Well guess what. Not only are we now seeing REAL socialism in the form of government ownership of major corporations, it is coming about as the result of the exact anti-regulation, anti-ordinary citizen regime we've seen over the last four Administrations, Democratic and Republican, starting with Reagan. Socializing risk whilst privatizing profit, which is where economic libertarianism has finally led us, has so angered the public that it won't be permitted again in my lifetime. Frankly, I don't like it but I also know that what I like doesn't matter. | |
Scottycoyote (talk|edits) said: | 20 April 2009 |
| i dont know if i feel better or worse.....and LOL and teabagging kevin, thats the dirtiest clean double entendre ive ever witnessed....touche.
some of these arguements you guys make, ive always said the same thing to myself "theyd never change this system, they use it too much, they need it too much, etc etc".....1/2 of me believes it and wants it to be true...the other 1/2 of me is scared to death and wondering what i should be doing to position myself and business for the upcoming year. i think just the media onslaught the last couple days, the teabaggers and the local shows and then obama on natl news....its just got me running scared. .......unless it all does go up in flames in which case, i told you so!!!!!!! lol | |
| 21 April 2009 | |
| The cream always rises to the top. If you're talented, you'll find another job and make money doing something else besides knowing more than everyone else about an impossibly complicated, oppressive, confiscatory tax code. | |
| 21 April 2009 | |
| "Well guess what. Not only are we now seeing REAL socialism in the form of government ownership of major corporations, it is coming about as the result of the exact anti-regulation, anti-ordinary citizen regime we've seen over the last four Administrations, Democratic and Republican, starting with Reagan. Socializing risk whilst privatizing profit, which is where economic libertarianism has finally led us, has so angered the public that it won't be permitted again in my lifetime."

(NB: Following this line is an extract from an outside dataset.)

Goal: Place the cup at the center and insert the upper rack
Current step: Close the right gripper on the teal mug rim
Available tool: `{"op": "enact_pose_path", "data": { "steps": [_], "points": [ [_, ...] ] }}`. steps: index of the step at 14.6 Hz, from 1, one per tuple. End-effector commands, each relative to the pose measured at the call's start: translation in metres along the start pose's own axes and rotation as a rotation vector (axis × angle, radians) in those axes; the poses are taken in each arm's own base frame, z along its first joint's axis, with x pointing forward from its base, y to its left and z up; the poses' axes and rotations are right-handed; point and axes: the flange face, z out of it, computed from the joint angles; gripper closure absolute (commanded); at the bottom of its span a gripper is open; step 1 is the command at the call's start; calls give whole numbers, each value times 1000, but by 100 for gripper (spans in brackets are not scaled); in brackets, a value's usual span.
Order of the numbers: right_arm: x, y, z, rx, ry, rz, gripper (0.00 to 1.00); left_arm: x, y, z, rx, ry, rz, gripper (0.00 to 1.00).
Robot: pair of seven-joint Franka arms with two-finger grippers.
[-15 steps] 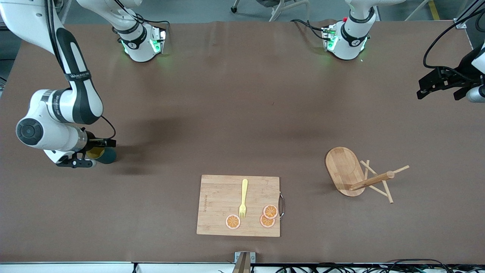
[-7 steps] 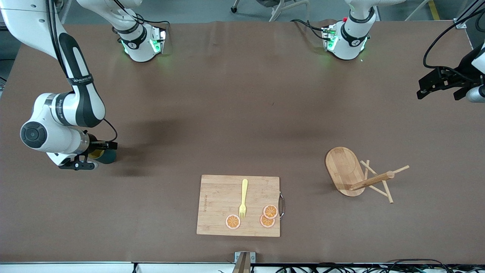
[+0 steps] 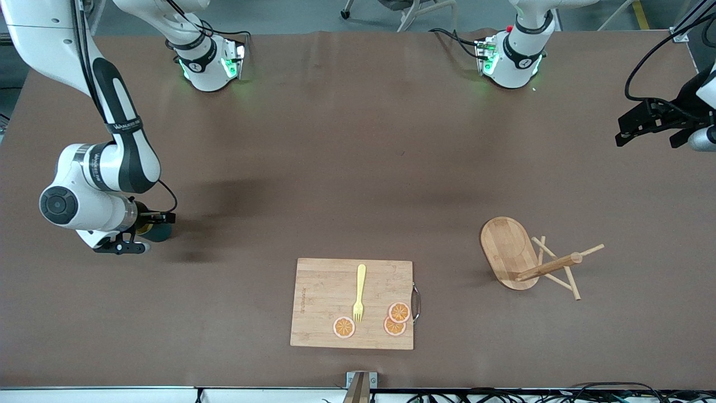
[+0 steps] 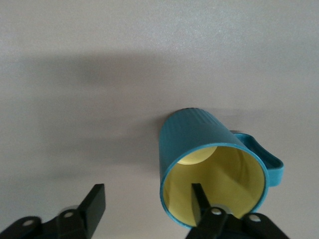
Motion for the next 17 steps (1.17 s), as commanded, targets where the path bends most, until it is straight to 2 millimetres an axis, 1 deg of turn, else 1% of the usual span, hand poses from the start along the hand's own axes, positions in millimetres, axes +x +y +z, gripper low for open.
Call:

Well put NMexEA, the Elephants essentially defeated themselves with their own game. Though frankly, it's true that they got a lot of Democrat help: and that shows you how low the Dems. have sunk. However, I disagree that this is classic "socialism" in any sense. No planned takeovers here. The only reason the government may take a common stock position in these banks is because the banks can't pay back a note or a bond. So, it's socialism by irony I guess you could say. Tom mentioned lobbying above: it's at the core of our problem. We need a Constitutional Amendment to ban corporate lobbying. Will it happen? Will I win the lottery? | |
| 21 April 2009 | |
| Well put, AEMCPA. I always say I would be delighted to find a new line of work if taxes were simplified.
My personal favorite would to become "Skippy" - the name, in my childhood, of the guy driving around the ice cream truck, ringing bells, selling ice cream bars. - "Here comes SKIPPY!!!!!" But, CrowJD, do you think that term limits might also help? | |
| 21 April 2009 | |
| They might help Smokey, but only if they can prove one of two things: 1) they've never read Ayn Rand, or 2) if they have, that they take her for the 3rd rate "philosopher" that she was.

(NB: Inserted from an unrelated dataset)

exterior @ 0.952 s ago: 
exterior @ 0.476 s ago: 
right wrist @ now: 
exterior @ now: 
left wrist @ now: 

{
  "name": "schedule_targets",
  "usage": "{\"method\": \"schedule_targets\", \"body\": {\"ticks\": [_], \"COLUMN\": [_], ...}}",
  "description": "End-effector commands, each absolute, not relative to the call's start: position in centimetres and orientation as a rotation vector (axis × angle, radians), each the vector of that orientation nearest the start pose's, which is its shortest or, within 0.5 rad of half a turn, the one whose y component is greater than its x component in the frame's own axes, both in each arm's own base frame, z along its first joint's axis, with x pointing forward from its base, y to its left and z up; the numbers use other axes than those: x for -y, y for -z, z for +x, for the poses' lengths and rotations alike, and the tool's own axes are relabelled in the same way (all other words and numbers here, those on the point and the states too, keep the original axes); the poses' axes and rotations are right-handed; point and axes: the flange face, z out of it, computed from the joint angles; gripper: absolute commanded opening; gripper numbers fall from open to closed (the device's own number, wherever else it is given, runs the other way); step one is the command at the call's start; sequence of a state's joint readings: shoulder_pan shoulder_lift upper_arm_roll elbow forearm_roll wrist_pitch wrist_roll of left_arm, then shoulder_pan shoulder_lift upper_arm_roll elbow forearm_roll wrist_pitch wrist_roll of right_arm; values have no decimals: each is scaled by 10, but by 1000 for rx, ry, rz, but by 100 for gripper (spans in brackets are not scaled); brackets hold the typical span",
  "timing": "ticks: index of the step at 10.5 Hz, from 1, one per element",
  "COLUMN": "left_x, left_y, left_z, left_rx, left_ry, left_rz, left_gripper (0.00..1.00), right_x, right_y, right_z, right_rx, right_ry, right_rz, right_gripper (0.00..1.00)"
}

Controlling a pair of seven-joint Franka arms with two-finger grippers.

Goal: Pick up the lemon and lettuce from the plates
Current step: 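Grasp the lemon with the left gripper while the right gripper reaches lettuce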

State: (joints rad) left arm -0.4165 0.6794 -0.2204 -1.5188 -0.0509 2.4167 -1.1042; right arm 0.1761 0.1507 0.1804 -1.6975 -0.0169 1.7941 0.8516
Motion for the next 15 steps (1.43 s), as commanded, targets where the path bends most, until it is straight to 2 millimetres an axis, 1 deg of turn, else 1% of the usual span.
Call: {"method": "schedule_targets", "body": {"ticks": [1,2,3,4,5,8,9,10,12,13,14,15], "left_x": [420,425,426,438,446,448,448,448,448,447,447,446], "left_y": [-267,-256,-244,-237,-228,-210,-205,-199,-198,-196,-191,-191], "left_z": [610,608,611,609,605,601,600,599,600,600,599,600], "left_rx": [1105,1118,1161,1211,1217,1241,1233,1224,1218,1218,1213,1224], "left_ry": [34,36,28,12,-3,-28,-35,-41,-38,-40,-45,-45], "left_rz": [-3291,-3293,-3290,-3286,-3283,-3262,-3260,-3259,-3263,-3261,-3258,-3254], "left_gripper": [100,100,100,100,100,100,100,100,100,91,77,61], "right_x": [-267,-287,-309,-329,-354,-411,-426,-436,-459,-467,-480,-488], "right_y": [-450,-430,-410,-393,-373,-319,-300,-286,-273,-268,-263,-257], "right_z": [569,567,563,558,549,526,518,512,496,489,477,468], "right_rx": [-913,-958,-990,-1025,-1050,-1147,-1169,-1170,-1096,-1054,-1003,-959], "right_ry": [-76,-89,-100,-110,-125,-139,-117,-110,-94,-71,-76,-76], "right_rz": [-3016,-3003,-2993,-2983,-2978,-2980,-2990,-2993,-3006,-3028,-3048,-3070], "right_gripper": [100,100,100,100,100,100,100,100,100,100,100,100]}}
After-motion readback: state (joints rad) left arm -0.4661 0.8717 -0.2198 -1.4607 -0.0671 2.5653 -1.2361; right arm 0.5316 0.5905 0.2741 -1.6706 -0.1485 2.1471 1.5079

Why am I even calling her a philosopher? Let's say to recognize her for the 3rd rate political scientist that she was: prophetess of greed. I only mention her because I noticed that several of the "tea baggers" on TV had taken her tripe to heart, or they said they had for the sake of the camera. SKIPPY is pretty funny. My idea has always been to have a hotdog stand. Hey, people gotta eat. | |
Brock And Associates (talk|edits) said: | 21 April 2009 |
| I disagree that this isn't socialism. While it may not be complete, it is definitely socialism.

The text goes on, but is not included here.